Gli Into Coffin si rivelano buoni interpreti di sonorità aspre e rallentate che restituiscono sensazioni positive grazie ad un’esecuzione senza fronzoli ma sempre precisa.

Dopo un demo uscito lo scorso anno, i tedeschi Into Coffin esordiscono con questo full length a base di un death doom aderente all’ortodossia del genere, soprattutto per quello che ne riguarda gli aspetti più ruvido e meno melodici.

I ragazzi dell’Assia vanno ad inserirsi alla perfezione nel punto in cui la pesantezza del classic doom si interseca con la virulenza del death, prendendo come possibile riferimento una band come gli Winter, ma arricchendone ulteriormente il sound con più di una sfumatura di stampo black.
Gli Into Coffin nel complesso si comportano decisamente meglio di altre realtà simili trattate di recente, come i connazionali The Fog o i redivivi olandesi Spina Bifida, perché si rivelano buoniinterpreti di sonorità aspre e rallentate che restituiscono sensazioni positive grazie ad un’esecuzione senza fronzoli ma sempre precisa e valorizzata da una buona produzione.

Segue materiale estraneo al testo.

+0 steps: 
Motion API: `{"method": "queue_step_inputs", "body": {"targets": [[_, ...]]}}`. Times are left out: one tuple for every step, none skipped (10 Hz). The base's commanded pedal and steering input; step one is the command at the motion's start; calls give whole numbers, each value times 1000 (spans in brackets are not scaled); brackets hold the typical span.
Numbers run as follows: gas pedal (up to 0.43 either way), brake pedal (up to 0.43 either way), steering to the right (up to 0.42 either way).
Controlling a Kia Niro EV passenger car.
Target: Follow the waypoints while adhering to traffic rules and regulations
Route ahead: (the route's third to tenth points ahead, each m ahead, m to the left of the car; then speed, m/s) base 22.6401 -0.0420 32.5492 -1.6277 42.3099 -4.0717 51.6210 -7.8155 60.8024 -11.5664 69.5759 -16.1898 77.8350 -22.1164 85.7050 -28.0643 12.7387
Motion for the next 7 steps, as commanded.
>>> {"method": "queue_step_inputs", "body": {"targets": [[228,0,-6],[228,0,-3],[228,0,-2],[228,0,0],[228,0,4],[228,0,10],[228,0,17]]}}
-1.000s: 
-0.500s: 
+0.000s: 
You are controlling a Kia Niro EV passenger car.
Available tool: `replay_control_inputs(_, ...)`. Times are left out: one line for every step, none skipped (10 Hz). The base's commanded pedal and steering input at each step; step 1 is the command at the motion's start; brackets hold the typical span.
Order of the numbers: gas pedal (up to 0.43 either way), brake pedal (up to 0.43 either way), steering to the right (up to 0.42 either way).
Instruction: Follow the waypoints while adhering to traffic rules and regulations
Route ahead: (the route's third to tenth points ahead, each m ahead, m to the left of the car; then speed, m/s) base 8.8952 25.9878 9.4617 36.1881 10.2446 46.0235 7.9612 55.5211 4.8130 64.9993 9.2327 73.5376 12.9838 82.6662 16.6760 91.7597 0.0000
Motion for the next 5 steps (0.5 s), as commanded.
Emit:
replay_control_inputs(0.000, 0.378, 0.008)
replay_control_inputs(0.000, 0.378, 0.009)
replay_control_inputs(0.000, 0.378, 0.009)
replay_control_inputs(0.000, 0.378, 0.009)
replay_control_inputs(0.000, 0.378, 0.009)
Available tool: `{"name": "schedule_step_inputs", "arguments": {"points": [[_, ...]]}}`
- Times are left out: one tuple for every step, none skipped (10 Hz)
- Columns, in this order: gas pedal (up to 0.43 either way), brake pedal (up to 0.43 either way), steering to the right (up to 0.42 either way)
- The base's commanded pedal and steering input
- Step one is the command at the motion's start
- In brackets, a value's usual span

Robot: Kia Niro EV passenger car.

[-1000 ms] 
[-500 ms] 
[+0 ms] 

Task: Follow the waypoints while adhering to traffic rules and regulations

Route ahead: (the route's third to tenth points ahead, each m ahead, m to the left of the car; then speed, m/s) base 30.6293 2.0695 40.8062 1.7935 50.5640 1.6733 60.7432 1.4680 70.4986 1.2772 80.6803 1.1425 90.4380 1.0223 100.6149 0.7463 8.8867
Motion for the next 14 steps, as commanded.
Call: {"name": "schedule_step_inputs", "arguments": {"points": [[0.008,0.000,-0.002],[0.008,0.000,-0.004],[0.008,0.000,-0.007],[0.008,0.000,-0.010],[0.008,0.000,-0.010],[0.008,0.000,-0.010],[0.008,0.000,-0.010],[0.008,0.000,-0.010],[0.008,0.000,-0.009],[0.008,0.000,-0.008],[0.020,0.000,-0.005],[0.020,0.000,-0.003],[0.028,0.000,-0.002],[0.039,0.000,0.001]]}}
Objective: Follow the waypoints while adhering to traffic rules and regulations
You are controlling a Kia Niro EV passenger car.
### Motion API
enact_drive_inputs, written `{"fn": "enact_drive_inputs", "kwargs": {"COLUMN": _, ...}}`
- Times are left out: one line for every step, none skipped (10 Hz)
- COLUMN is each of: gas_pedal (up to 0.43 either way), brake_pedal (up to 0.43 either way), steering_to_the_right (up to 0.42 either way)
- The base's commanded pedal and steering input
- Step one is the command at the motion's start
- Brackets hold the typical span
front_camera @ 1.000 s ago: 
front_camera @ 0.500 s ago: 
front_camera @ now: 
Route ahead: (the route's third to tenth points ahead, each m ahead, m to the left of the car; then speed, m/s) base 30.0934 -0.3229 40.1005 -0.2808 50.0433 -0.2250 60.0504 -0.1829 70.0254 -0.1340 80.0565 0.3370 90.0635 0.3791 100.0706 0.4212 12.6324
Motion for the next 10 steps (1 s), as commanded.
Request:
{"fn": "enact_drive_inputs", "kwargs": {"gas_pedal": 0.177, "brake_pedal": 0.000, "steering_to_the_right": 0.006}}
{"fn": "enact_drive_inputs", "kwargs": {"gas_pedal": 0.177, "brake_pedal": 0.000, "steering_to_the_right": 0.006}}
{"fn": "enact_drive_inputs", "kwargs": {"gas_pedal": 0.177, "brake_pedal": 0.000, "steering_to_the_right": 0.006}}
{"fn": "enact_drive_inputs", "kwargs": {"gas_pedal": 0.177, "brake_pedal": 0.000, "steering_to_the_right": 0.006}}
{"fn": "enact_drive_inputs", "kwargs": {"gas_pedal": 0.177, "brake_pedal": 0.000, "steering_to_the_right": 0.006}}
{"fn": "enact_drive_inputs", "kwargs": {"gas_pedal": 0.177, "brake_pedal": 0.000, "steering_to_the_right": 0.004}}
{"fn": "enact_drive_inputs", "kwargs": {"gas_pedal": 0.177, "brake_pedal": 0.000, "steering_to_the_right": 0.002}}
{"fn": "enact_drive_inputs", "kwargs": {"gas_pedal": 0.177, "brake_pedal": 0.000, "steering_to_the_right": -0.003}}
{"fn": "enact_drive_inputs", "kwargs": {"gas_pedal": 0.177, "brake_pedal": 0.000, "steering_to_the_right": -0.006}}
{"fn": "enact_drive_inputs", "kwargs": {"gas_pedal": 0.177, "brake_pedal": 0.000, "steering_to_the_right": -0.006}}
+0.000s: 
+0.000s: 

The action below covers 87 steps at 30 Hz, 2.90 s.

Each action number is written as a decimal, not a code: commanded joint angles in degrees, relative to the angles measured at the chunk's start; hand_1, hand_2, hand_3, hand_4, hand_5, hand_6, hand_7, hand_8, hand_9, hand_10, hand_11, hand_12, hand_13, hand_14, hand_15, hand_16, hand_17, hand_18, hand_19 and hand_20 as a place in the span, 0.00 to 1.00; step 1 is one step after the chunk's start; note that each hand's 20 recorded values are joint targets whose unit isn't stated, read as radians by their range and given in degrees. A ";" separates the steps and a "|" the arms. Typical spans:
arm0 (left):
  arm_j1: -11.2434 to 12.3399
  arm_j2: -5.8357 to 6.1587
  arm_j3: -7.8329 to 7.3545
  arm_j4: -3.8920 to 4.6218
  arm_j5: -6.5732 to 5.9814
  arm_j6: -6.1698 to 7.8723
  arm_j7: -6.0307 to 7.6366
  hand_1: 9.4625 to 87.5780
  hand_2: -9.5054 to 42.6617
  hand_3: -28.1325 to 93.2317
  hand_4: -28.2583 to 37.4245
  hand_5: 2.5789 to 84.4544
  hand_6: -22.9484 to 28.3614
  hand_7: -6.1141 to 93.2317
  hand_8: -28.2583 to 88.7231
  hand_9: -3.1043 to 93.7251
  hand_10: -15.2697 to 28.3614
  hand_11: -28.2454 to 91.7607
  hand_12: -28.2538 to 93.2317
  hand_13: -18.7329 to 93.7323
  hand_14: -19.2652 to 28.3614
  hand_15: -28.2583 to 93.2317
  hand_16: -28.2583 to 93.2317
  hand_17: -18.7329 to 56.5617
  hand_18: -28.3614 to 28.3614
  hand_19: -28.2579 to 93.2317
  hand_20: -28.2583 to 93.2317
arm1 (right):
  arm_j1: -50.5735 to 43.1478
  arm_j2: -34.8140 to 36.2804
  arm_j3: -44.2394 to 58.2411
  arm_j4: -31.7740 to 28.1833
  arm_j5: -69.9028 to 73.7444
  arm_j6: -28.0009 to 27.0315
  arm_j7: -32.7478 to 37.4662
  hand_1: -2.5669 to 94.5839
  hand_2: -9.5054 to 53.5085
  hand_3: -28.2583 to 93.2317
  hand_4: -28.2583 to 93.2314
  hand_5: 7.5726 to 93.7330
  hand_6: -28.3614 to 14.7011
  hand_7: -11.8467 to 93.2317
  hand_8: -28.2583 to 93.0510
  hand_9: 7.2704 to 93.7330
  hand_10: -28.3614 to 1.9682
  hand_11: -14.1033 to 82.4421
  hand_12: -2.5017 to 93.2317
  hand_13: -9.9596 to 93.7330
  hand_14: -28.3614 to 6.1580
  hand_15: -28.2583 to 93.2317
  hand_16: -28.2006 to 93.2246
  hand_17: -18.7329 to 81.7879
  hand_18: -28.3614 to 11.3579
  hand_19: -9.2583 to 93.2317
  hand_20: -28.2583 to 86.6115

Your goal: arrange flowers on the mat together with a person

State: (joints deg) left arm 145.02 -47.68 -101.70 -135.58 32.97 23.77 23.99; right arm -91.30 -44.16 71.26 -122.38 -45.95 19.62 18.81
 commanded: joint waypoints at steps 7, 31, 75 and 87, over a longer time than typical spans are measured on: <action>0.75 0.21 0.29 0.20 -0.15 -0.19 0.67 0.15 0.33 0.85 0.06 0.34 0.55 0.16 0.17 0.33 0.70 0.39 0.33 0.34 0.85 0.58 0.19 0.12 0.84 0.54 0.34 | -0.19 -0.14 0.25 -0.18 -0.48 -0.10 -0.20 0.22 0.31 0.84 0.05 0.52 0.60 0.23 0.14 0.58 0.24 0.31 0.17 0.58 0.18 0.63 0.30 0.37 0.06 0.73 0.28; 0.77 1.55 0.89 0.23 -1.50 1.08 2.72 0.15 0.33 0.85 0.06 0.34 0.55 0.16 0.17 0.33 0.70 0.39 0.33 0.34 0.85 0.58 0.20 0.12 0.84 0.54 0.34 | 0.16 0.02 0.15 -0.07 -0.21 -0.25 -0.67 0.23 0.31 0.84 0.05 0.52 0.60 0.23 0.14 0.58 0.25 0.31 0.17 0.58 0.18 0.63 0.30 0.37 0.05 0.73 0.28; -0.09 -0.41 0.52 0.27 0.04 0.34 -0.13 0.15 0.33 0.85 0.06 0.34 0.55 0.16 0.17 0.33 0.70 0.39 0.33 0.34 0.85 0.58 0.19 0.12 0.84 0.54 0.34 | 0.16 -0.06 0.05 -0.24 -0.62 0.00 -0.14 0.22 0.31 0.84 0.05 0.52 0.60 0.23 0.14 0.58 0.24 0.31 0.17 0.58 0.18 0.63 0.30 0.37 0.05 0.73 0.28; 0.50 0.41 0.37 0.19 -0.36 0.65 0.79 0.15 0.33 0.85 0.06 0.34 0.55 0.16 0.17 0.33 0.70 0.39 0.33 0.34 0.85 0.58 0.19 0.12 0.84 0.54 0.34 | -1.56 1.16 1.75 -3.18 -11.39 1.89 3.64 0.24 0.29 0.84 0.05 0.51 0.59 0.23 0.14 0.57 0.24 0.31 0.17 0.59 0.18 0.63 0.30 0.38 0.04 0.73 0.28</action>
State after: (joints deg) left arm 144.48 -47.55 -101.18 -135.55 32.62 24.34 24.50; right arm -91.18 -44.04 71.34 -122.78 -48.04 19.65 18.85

Chiaramente, Into Pyramid of Doom è un lavoro che, al netto di qualche tentazione ambient, tende ad essere piuttosto uniforme nel suo cupo incedere, un aspetto questo che viene accentuato anche dall’attenzione posta dagli Into Coffin più all’impatto sonoro che non alla creazione di atmosfere accattivanti; ne deriva che il gradimento di un lavoro come questo dipende molto dal gusto personale, per cui chi è più propenso al doom-death melodico può anche trascurare questo disco mentre, al contrario, chi predilige sonorità più dirette e limacciose potrebbe trovare non poca soddisfazione.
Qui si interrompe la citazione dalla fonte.